Le tribunal correctionnel de Rennes a jugé ce lundi 9 janvier deux sœurs de 25 et 28 ans pour "exercice illégal de la médecine". Elles se présentaient comme "médecins esthétiques" sur Instagram. Elles ont pratiqué des "injections d'acide hyaluronique" entre octobre 2019 et octobre 2020.
C'est un médecin esthétique d'Orléans (Loiret) qui avait alerté les autorités sanitaires en tombant sur la page Instagram des deux sœurs de Rennes âgées de 25 et 28 ans. Elles se présentent sur Internet comme "médecins esthétiques", alors même qu'elles n'ont même "pas de diplôme d'esthéticienne". Elles ont été jugées pour "exercice illégal de la médecine".
"L'une des sœurs piquait, l'autre expliquait"
Elles proposaient des "injections d'acide hyaluronique". Cette "molécule de sucre naturellement présente dans l'organisme vise à combler les interstices" de la peau, selon le pharmacien de l'Agence régionale de santé (ARS) entendu au cours de l'enquête. Les deux prévenues vendaient aussi des "lentilles" et des "baumes à lèvres", a-t-il été rapporté lors de l'audience.
"L'une des sœurs piquait, l'autre expliquait", a ainsi résumé l'une de leurs anciennes clientes entendue au cours de la procédure.
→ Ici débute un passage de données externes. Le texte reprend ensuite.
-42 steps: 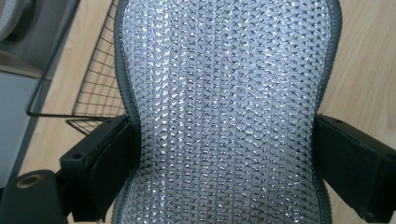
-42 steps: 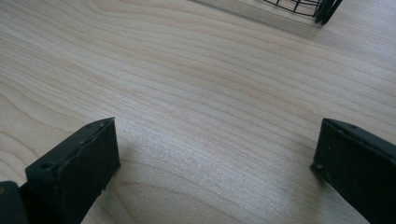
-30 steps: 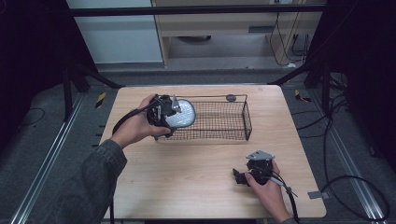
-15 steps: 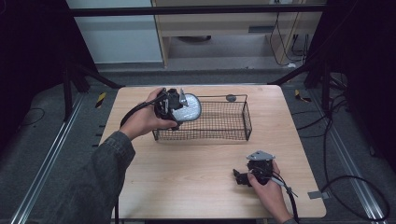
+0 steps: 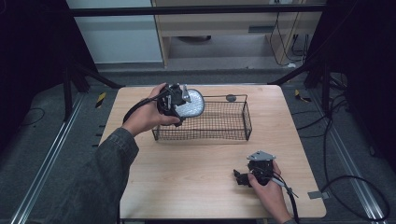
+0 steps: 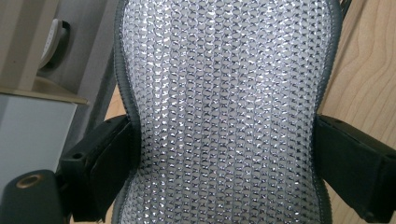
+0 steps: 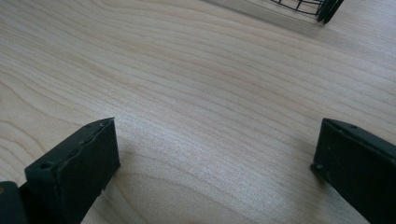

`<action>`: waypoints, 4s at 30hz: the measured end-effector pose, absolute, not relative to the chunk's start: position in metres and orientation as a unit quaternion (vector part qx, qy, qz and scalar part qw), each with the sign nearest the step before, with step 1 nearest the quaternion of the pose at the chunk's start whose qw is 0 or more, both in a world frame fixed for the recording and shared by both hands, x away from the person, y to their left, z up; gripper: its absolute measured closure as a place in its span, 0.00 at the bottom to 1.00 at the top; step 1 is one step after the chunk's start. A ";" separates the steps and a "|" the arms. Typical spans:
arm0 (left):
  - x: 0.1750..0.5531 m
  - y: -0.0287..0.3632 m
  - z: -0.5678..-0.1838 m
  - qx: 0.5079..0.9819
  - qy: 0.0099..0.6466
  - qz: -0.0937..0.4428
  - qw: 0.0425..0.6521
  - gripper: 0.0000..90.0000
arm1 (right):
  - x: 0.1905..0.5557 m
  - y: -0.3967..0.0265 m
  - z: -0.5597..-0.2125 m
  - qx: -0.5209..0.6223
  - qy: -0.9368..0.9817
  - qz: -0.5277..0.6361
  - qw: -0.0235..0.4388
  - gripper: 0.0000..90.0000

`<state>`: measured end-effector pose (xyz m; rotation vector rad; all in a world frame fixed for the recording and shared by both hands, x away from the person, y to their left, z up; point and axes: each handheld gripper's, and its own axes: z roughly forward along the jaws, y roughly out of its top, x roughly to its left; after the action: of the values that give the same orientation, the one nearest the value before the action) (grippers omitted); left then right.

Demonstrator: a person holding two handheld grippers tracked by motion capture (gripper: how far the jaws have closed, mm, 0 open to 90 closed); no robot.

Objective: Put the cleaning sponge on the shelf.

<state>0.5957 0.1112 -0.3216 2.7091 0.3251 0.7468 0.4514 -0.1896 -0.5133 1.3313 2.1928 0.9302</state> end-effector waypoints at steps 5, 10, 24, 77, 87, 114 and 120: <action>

Certaines femmes ont relaté avoir subi de vives douleurs, l'une d'elles aurait été "piquée jusqu'à l'os de la mâchoire" pour traiter "un double menton". Elle avait ensuite constaté "un gonflement pendant deux mois" mais "son double menton ne s'est pas du tout arrangé", a relaté le président du tribunal correctionnel de Rennes.
Des prestations en France... et à "Dubaï"
"Un acompte de 70 €" via la plateforme PayPal, puis "un complément" pour des prestations pouvant atteindre jusqu'à "400 €" étaient demandées par les deux Bretonnes qui ont pratiqué en France, en Suisse et même jusqu'à "Dubaï".
Leur société d'injections n'a jamais déclaré d'activité en France. Leur chiffre d'affaires non déclaré a pourtant été estimé à "plus de 210.000 €" par la police judiciaire. Elles comparaissaient donc également pour ces faits de "travail dissimulé".
Reste que la condamnation de ces deux jeunes femmes jusqu'alors inconnues de la justice pour cette "pratique illégale de la médecine" n'est pas évidente. L'acide hyaluronique n'est pas reconnu comme "un médicament" et est "un dispositif médical en vente libre", a convenu le procureur de la République.
Toutefois, "ce n'est pas tant le produit qui pose problème mais les injections". Selon lui, on est ici "au-delà du soin esthétique". Le magistrat a requis douze mois de prison avec sursis et une interdiction d'exercer le métier d'esthéticienne pendant trois ans pour les deux jeunes femmes.
Arguant que cette pratique n'a pas encore fait l'objet de réglementation, "on peut trouver la pratique choquante voire dangereuse, mais on ne peut punir que ce qui est prévu par la loi" a indiqué Me Henry Ermeneux, l'avocat des deux sœurs.
Dans une autre affaire d'injections, le tribunal correctionnel de Béziers (Hérault) a récemment considéré que l'infraction de "pratique illégale de la médecine" était bel et bien caractérisée. La décision rennaise a pour sa part été mise en délibéré et sera rendue dans deux mois.